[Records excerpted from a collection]
+ + + +

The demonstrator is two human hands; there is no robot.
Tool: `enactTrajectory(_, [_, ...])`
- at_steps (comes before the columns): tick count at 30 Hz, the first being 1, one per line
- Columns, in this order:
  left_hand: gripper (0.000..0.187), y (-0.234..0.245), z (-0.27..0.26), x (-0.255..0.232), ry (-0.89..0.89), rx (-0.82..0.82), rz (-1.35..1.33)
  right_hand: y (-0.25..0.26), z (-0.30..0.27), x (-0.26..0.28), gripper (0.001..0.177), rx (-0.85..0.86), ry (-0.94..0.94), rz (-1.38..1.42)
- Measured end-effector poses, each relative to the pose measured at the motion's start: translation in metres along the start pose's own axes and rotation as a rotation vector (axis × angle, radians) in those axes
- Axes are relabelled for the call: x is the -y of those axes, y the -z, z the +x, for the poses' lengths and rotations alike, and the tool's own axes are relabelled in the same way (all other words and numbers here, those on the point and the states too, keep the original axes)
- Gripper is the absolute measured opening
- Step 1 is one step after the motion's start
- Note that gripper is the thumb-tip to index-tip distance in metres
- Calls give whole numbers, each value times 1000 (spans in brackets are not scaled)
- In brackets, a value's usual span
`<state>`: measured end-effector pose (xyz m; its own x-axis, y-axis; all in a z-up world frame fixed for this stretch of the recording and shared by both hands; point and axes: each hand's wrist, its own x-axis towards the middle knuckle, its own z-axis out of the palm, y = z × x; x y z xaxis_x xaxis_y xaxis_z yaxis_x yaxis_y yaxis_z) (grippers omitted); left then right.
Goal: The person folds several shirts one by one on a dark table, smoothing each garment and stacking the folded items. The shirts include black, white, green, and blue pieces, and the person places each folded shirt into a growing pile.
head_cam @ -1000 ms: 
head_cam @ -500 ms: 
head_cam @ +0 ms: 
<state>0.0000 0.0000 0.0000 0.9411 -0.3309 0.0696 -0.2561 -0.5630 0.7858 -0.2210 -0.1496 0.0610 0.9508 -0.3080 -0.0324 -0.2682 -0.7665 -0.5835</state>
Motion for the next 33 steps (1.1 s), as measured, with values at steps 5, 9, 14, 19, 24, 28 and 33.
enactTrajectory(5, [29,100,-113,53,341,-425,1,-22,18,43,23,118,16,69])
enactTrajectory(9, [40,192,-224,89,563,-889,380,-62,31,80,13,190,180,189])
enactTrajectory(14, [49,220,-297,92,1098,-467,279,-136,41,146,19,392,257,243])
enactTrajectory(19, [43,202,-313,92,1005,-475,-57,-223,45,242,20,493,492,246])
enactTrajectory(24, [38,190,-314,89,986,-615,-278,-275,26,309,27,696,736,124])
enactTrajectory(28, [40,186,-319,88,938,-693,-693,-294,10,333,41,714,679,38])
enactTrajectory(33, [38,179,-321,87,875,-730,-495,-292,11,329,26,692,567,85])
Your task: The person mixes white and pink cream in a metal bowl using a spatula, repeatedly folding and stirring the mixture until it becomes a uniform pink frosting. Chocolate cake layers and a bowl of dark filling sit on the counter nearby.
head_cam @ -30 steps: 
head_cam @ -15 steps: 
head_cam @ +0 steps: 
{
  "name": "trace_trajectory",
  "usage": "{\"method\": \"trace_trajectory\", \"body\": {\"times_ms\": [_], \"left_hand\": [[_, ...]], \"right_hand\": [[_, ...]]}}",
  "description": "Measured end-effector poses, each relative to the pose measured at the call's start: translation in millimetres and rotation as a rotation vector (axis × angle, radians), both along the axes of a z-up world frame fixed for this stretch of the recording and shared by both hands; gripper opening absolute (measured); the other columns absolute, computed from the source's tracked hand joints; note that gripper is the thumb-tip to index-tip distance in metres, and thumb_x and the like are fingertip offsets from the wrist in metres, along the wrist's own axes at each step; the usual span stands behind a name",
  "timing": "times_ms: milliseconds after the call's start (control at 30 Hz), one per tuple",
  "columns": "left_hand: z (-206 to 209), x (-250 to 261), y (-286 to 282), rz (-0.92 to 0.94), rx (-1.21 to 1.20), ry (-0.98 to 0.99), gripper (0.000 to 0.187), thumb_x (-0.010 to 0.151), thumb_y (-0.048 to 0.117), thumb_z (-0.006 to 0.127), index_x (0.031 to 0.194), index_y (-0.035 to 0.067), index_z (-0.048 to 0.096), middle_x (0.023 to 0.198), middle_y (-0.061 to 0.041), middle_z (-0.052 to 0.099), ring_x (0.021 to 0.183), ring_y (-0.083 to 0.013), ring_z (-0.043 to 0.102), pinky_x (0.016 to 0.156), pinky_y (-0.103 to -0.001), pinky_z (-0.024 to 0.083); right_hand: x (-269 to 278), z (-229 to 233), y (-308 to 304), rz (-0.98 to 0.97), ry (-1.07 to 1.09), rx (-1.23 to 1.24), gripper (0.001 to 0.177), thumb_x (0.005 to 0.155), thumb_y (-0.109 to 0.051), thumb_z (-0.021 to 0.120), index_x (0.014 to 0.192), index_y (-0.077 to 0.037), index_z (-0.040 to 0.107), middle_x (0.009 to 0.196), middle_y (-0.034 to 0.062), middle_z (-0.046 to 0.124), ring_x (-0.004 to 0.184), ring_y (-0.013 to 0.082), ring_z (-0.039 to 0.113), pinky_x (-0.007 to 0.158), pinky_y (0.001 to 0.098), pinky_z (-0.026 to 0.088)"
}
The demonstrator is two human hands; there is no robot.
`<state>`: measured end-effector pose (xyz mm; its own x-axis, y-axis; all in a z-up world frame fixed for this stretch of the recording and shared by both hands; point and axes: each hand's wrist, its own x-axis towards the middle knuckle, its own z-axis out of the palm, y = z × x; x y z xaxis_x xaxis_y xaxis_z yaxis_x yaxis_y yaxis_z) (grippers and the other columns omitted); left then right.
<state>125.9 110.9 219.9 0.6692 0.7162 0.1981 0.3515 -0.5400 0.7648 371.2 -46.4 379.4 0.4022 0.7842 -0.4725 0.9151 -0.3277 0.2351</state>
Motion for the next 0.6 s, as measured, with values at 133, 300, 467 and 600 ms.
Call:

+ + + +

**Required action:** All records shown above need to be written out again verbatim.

**Written reply:**
The demonstrator is two human hands; there is no robot.
Tool: `enactTrajectory(_, [_, ...])`
- at_steps (comes before the columns): tick count at 30 Hz, the first being 1, one per line
- Columns, in this order:
  left_hand: gripper (0.000..0.187), y (-0.234..0.245), z (-0.27..0.26), x (-0.255..0.232), ry (-0.89..0.89), rx (-0.82..0.82), rz (-1.35..1.33)
  right_hand: y (-0.25..0.26), z (-0.30..0.27), x (-0.26..0.28), gripper (0.001..0.177), rx (-0.85..0.86), ry (-0.94..0.94), rz (-1.38..1.42)
- Measured end-effector poses, each relative to the pose measured at the motion's start: translation in metres along the start pose's own axes and rotation as a rotation vector (axis × angle, radians) in those axes
- Axes are relabelled for the call: x is the -y of those axes, y the -z, z the +x, for the poses' lengths and rotations alike, and the tool's own axes are relabelled in the same way (all other words and numbers here, those on the point and the states too, keep the original axes)
- Gripper is the absolute measured opening
- Step 1 is one step after the motion's start
- Note that gripper is the thumb-tip to index-tip distance in metres
- Calls give whole numbers, each value times 1000 (spans in brackets are not scaled)
- In brackets, a value's usual span
`<state>`: measured end-effector pose (xyz m; its own x-axis, y-axis; all in a z-up world frame fixed for this stretch of the recording and shared by both hands; point and axes: each hand's wrist, its own x-axis towards the middle knuckle, its own z-axis out of the palm, y = z × x; x y z xaxis_x xaxis_y xaxis_z yaxis_x yaxis_y yaxis_z) (grippers omitted); left then right.
Goal: The person folds several shirts one by one on a dark table, smoothing each garment and stacking the folded items. The shirts include black, white, green, and blue pieces, and the person places each folded shirt into a growing pile.
head_cam @ -1000 ms: 
head_cam @ -500 ms: 
head_cam @ +0 ms: 
<state>0.0000 0.0000 0.0000 0.9411 -0.3309 0.0696 -0.2561 -0.5630 0.7858 -0.2210 -0.1496 0.0610 0.9508 -0.3080 -0.0324 -0.2682 -0.7665 -0.5835</state>
Motion for the next 33 steps (1.1 s), as measured, with values at steps 5, 9, 14, 19, 24, 28 and 33.
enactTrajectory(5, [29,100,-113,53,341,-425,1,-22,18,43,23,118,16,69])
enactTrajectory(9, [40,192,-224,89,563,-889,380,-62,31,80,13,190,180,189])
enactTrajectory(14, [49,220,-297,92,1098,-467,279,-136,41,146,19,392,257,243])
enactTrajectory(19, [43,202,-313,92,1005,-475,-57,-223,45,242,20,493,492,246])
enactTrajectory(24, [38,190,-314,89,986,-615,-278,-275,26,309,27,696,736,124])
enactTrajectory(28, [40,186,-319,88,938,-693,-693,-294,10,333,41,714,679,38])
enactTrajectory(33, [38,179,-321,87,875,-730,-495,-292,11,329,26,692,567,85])
Your task: The person mixes white and pink cream in a metal bowl using a spatula, repeatedly folding and stirring the mixture until it becomes a uniform pink frosting. Chocolate cake layers and a bowl of dark filling sit on the counter nearby.
head_cam @ -30 steps: 
head_cam @ -15 steps: 
head_cam @ +0 steps: 
{
  "name": "trace_trajectory",
  "usage": "{\"method\": \"trace_trajectory\", \"body\": {\"times_ms\": [_], \"left_hand\": [[_, ...]], \"right_hand\": [[_, ...]]}}",
  "description": "Measured end-effector poses, each relative to the pose measured at the call's start: translation in millimetres and rotation as a rotation vector (axis × angle, radians), both along the axes of a z-up world frame fixed for this stretch of the recording and shared by both hands; gripper opening absolute (measured); the other columns absolute, computed from the source's tracked hand joints; note that gripper is the thumb-tip to index-tip distance in metres, and thumb_x and the like are fingertip offsets from the wrist in metres, along the wrist's own axes at each step; the usual span stands behind a name",
  "timing": "times_ms: milliseconds after the call's start (control at 30 Hz), one per tuple",
  "columns": "left_hand: z (-206 to 209), x (-250 to 261), y (-286 to 282), rz (-0.92 to 0.94), rx (-1.21 to 1.20), ry (-0.98 to 0.99), gripper (0.000 to 0.187), thumb_x (-0.010 to 0.151), thumb_y (-0.048 to 0.117), thumb_z (-0.006 to 0.127), index_x (0.031 to 0.194), index_y (-0.035 to 0.067), index_z (-0.048 to 0.096), middle_x (0.023 to 0.198), middle_y (-0.061 to 0.041), middle_z (-0.052 to 0.099), ring_x (0.021 to 0.183), ring_y (-0.083 to 0.013), ring_z (-0.043 to 0.102), pinky_x (0.016 to 0.156), pinky_y (-0.103 to -0.001), pinky_z (-0.024 to 0.083); right_hand: x (-269 to 278), z (-229 to 233), y (-308 to 304), rz (-0.98 to 0.97), ry (-1.07 to 1.09), rx (-1.23 to 1.24), gripper (0.001 to 0.177), thumb_x (0.005 to 0.155), thumb_y (-0.109 to 0.051), thumb_z (-0.021 to 0.120), index_x (0.014 to 0.192), index_y (-0.077 to 0.037), index_z (-0.040 to 0.107), middle_x (0.009 to 0.196), middle_y (-0.034 to 0.062), middle_z (-0.046 to 0.124), ring_x (-0.004 to 0.184), ring_y (-0.013 to 0.082), ring_z (-0.039 to 0.113), pinky_x (-0.007 to 0.158), pinky_y (0.001 to 0.098), pinky_z (-0.026 to 0.088)"
}
The demonstrator is two human hands; there is no robot.
`<state>`: measured end-effector pose (xyz mm; its own x-axis, y-axis; all in a z-up world frame fixed for this stretch of the recording and shared by both hands; point and axes: each hand's wrist, its own x-axis towards the middle knuckle, its own z-axis out of the palm, y = z × x; x y z xaxis_x xaxis_y xaxis_z yaxis_x yaxis_y yaxis_z) (grippers and the other columns omitted); left then right.
<state>125.9 110.9 219.9 0.6692 0.7162 0.1981 0.3515 -0.5400 0.7648 371.2 -46.4 379.4 0.4022 0.7842 -0.4725 0.9151 -0.3277 0.2351</state>
Motion for the next 0.6 s, as measured, with values at 133, 300, 467 and 600 ms.
Call:

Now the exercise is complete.